I left the bandages on for the moment, to give the illusion that I was still injured enough to need them.

  The guard, unfortunately, was true to his word. The first fingers of sunlight were just reaching into the clearing when he returned with his master. Despite my efforts I shivered when I saw Marik. Dear Lady, that this vile creature might be my father—it was all I could do not to retch.

  I watched him from my sickbed, for after the effort of dressing I had found I needed to lie down again. I was desperately weary, despite the lan fruit and the healing. Healers use their own power, but the body of the one being healed must supply the materials and bear the changes enforced on it by another’s will. I felt I could sleep for a week.

  “Go,” Marik told the guard. When he saw that Rella lingered, he snapped, “You, too.”

  She sneered behind his back. “You’re welcome. I’ll expect those three bags’ credit.”

  “Go!” She closed the door behind her.

  Marik turned to me and bowed, his lovely voice warm and his eyes unreadable. “Lady Lanen.” He seated himself in the chair by the bed.

  “Marik.”

  “How are you feeling?”

  “My hands don’t hurt anymore,” I said, truthfully.

  “I am delighted to hear it, lady. I do not wish to shock you, but have you any idea how close to death you were last night?”

  “No. I remember I couldn’t stop shaking.” I hoped he wouldn’t notice that I still hadn’t.

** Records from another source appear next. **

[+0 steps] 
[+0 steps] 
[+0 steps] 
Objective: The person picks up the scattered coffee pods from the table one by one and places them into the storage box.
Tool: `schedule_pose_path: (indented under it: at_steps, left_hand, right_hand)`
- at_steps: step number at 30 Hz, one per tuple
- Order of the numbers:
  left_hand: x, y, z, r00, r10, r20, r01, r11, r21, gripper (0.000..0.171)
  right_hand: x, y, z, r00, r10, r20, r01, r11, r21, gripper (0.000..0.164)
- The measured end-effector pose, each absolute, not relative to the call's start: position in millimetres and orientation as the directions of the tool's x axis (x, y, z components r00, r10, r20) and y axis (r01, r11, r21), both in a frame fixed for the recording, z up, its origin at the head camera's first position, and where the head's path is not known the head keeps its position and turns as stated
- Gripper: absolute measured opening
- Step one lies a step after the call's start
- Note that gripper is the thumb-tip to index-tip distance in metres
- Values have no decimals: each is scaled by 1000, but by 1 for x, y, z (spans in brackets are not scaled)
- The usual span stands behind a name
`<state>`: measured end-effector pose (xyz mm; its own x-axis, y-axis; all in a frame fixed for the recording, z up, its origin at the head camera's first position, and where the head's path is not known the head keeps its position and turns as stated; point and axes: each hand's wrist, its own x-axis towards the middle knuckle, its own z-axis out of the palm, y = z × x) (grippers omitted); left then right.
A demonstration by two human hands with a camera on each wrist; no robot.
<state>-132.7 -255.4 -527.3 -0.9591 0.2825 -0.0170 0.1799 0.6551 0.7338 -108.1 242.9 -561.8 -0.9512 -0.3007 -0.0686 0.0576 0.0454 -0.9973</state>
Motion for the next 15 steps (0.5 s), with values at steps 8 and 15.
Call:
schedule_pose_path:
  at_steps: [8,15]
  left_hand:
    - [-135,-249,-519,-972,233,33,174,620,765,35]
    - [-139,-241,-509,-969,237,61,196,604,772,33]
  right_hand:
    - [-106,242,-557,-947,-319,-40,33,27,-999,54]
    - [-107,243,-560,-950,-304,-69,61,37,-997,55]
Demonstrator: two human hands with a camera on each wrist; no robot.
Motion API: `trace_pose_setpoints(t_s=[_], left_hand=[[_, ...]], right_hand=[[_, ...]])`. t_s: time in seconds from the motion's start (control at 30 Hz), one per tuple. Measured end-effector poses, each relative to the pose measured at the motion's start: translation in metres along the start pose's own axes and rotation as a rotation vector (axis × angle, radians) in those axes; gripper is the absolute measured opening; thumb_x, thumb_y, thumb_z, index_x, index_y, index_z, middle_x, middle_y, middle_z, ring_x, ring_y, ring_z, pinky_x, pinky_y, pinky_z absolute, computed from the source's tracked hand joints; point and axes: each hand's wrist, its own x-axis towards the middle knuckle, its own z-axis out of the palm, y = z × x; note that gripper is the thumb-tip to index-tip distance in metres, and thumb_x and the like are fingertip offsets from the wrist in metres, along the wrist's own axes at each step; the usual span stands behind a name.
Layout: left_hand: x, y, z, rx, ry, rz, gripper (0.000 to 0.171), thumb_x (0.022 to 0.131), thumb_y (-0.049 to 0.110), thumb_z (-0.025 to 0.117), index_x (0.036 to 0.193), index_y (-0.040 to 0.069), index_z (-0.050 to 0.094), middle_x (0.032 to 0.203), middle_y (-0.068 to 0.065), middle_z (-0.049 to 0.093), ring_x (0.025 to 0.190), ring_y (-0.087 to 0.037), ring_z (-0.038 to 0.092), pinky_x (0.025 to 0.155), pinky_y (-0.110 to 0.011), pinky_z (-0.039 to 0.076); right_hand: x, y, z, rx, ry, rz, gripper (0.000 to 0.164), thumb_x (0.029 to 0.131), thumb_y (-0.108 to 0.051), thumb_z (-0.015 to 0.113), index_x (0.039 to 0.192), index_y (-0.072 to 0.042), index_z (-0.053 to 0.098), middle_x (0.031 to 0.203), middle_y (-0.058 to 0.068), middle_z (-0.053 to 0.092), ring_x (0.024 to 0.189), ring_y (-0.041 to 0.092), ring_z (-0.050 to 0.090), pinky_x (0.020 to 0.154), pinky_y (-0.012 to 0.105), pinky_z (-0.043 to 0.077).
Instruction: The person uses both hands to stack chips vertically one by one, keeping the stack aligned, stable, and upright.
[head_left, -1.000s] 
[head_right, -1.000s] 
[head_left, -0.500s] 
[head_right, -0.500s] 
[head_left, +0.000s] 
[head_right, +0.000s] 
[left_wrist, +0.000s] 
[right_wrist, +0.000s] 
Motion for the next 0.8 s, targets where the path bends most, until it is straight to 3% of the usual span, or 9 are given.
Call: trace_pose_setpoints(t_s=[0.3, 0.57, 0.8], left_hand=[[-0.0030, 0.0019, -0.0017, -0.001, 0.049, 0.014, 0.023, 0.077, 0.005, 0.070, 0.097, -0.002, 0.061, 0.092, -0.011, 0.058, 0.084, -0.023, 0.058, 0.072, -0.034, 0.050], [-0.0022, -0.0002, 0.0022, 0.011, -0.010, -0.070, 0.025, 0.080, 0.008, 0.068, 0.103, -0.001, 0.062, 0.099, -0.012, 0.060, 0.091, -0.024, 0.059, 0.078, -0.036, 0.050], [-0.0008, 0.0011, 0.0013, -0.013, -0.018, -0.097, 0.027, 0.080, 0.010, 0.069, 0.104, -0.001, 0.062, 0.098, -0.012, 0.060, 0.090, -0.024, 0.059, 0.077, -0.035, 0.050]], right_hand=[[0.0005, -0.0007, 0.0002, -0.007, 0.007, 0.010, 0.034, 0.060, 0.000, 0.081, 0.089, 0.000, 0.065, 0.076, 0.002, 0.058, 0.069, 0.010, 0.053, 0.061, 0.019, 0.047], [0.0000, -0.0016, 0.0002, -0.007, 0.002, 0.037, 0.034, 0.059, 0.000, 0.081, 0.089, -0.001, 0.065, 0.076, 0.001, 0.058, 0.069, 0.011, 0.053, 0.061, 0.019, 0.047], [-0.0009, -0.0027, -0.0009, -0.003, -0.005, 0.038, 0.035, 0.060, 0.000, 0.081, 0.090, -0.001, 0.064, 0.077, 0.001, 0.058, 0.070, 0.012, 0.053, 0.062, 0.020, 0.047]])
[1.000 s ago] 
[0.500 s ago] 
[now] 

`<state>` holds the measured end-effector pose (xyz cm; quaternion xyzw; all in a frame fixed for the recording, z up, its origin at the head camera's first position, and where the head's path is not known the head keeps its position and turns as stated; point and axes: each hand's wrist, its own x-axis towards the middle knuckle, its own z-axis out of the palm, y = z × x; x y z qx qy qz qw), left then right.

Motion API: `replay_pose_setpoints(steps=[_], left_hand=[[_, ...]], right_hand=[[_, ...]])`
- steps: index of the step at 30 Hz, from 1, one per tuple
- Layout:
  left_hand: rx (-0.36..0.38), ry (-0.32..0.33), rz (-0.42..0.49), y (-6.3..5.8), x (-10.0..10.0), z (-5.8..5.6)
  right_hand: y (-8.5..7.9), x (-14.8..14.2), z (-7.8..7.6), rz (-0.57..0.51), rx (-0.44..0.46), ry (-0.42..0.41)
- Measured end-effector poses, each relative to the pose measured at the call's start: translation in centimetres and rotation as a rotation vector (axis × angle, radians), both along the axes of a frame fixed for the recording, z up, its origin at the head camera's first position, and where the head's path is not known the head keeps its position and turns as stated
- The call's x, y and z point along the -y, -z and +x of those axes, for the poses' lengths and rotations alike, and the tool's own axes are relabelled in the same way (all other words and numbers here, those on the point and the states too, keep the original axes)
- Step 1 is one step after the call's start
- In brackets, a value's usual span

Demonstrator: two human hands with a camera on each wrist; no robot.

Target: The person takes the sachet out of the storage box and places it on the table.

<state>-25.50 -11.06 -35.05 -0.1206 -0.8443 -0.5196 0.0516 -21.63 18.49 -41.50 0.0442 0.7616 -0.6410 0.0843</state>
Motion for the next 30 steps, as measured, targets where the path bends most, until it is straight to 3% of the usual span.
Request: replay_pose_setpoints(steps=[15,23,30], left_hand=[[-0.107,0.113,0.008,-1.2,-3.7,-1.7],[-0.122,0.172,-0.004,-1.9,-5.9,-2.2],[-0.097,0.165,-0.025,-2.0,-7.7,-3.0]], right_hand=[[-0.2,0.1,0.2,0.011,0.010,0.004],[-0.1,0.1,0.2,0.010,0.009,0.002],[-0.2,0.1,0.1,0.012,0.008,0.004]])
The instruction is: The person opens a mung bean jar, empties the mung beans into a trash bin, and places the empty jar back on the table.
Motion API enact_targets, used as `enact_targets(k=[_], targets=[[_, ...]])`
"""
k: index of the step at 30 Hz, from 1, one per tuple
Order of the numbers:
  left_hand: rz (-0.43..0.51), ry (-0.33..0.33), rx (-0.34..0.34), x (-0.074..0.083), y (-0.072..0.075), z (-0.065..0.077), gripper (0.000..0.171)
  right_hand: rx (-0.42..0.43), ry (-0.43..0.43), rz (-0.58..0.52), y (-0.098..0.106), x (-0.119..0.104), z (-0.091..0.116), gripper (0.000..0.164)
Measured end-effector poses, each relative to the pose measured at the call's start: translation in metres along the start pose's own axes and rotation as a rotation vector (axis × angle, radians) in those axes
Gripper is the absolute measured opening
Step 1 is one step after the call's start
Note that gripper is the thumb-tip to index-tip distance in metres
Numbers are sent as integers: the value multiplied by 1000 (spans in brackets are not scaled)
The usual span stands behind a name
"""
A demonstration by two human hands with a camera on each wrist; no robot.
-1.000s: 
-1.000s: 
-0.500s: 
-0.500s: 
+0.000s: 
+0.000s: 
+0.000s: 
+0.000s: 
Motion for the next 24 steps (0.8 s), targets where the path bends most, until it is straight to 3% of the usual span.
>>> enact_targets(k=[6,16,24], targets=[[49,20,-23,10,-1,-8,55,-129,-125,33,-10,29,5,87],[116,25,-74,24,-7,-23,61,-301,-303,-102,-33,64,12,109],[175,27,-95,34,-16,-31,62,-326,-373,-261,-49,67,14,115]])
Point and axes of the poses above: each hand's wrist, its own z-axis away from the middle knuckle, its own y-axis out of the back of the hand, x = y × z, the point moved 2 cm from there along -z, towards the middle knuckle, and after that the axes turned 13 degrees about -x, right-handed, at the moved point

  “Maikel drained himself saving you, lady. He will be no good for anything for two full days, and without the lan fruit you might have died anyway. That is his calling, of course, and he is well paid for it—but we feared you would not see the morning. Aside from the fever, your hands”—he let that glorious voice falter—“your hands and your arms had but shreds of skin left on them.” He moved closer to me, concern writ large on his face. “What happened, Lanen?” he asked in husky tones. “What did those creatures do to you?”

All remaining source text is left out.